Menteri Keuangan Sri Mulyani mengatakan, pembentukan dana abadi pendidikan dimaksudkan agar alokasi 20 persen belanja negara untuk sektor pendidikan dapat digunakan sesuai target, sehingga anggaran tersebut tidak harus dikeluarkan dalam satu tahun anggaran.

“Sejak LPDP dibentuk pada tahun 2012, pada tahun 2009 LPDP telah mengakumulasi dana abadi sebesar Rp70,1 triliun. Dimulai dengan dana abadi awal yang hanya sebesar Rp 1 triliun merupakan peningkatan yang luar biasa,” ujarnya di sela acara Merdeka Belajar. Peristiwa episode 10, seperti dikutip pada Jumat. (23/4).
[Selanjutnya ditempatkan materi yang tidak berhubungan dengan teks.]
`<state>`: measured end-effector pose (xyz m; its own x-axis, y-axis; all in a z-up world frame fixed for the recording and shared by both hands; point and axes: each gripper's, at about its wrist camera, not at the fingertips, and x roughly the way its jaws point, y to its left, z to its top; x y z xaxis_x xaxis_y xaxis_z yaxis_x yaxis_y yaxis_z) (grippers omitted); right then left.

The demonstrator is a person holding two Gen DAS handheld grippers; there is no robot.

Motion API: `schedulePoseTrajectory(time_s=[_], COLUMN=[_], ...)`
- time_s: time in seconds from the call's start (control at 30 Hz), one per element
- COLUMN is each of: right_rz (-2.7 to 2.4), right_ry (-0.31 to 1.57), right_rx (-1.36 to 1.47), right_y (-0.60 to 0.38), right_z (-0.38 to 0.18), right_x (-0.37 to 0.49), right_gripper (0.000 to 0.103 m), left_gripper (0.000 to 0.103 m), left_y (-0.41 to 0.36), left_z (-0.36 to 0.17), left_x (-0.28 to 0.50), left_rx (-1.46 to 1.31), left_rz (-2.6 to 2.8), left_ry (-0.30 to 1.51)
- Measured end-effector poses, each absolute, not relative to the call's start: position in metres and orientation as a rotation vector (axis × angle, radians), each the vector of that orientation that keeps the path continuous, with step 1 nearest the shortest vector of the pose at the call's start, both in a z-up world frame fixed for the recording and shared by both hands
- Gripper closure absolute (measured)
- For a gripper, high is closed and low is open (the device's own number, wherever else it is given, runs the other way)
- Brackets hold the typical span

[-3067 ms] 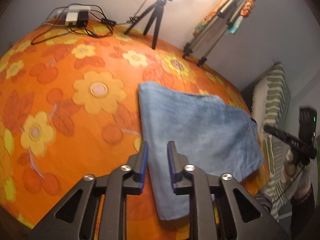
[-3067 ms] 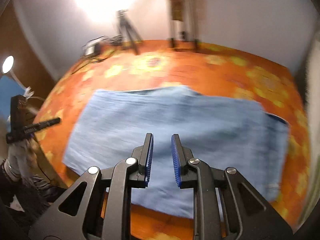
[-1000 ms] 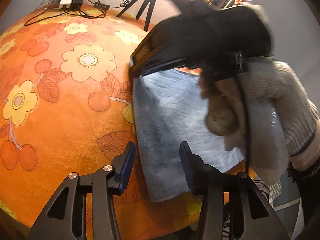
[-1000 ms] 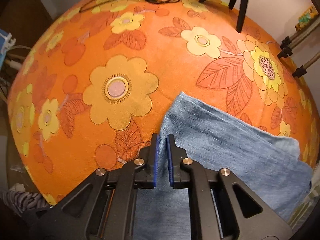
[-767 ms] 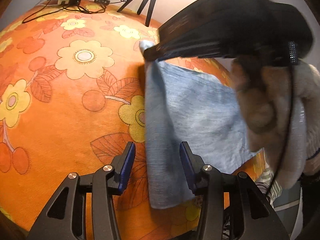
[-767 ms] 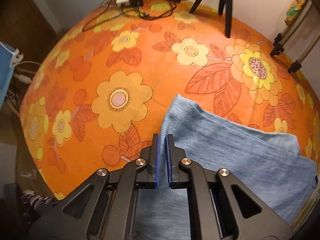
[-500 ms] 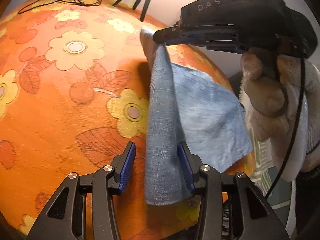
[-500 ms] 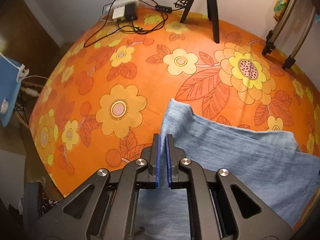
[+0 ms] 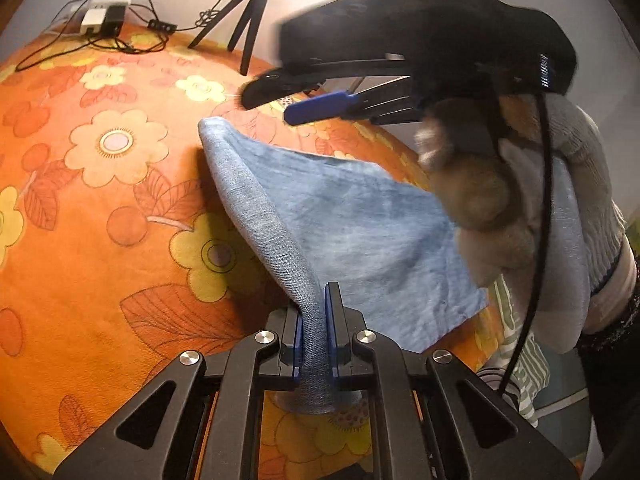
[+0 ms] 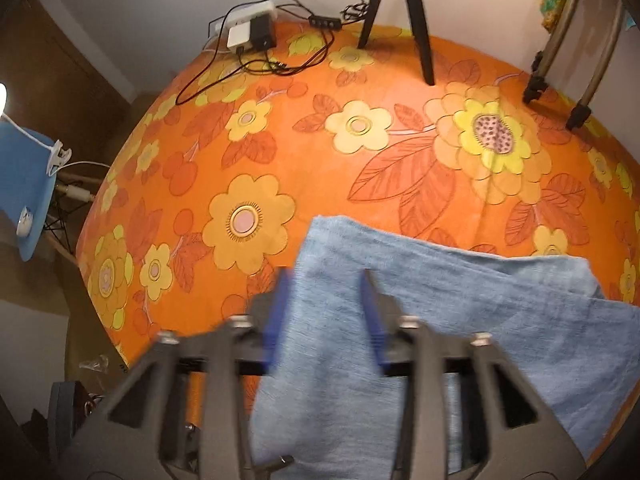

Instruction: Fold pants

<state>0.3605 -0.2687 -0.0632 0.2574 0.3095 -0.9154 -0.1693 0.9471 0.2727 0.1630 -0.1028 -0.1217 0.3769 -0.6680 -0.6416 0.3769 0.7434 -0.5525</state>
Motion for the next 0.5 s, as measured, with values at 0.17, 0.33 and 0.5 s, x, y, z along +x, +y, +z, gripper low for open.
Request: schedulePoseTrajectory(time_s=[0.17,0.33,0.5], right_rz=[0.355,0.325,0.297], right_ry=[1.342,1.391,1.381], right_rx=[0.043,-0.008,-0.013], right_y=[-0.239,-0.229,-0.239], right_z=[-0.082,-0.100,-0.105], right_x=[0.364,0.366,0.365], right_gripper=[0.057,0.057,0.086], left_gripper=[0.095,0.096,0.096], left_y=[-0.103,-0.106,-0.109], left_z=[-0.117,-0.113,-0.109], left_x=[0.160,0.158,0.159], left_rx=[-0.342,-0.344,-0.345], left_rz=[-0.686,-0.698,-0.705], left_ry=[0.960,0.945,0.940])
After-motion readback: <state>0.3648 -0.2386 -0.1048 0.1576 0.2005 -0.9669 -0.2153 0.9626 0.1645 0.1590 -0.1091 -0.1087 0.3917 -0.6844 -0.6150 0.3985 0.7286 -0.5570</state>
Sri Mulyani menjelaskan pembentukan dana abadi pendidikan untuk membiayai beasiswa yang bersifat reguler, afirmatif, atau untuk AS atau TNI atau Polri. Ini adalah pemikiran untuk menciptakan dana yang bermanfaat bagi generasi.

“Kami berharap Kementerian Pendidikan dan Kebudayaan dan Kementerian Agama benar-benar memikirkan desain penggunaan ini yang benar-benar bisa digunakan antar generasi,” ujarnya.

Sri Mulyani merinci dana abadi sebesar Rp70,1 triliun itu meliputi dana abadi pendidikan Rp61,1 triliun dan dana abadi penelitian Rp4,99 triliun, dana abadi universitas Rp3 triliun, dan dana abadi budaya Rp1 triliun.

Ke depan, Kementerian Keuangan melalui Badan Layanan Umum (BLU) berharap penggunaan hasil investasi dari dana abadi dapat memberikan dukungan yang fleksibel dan efektif.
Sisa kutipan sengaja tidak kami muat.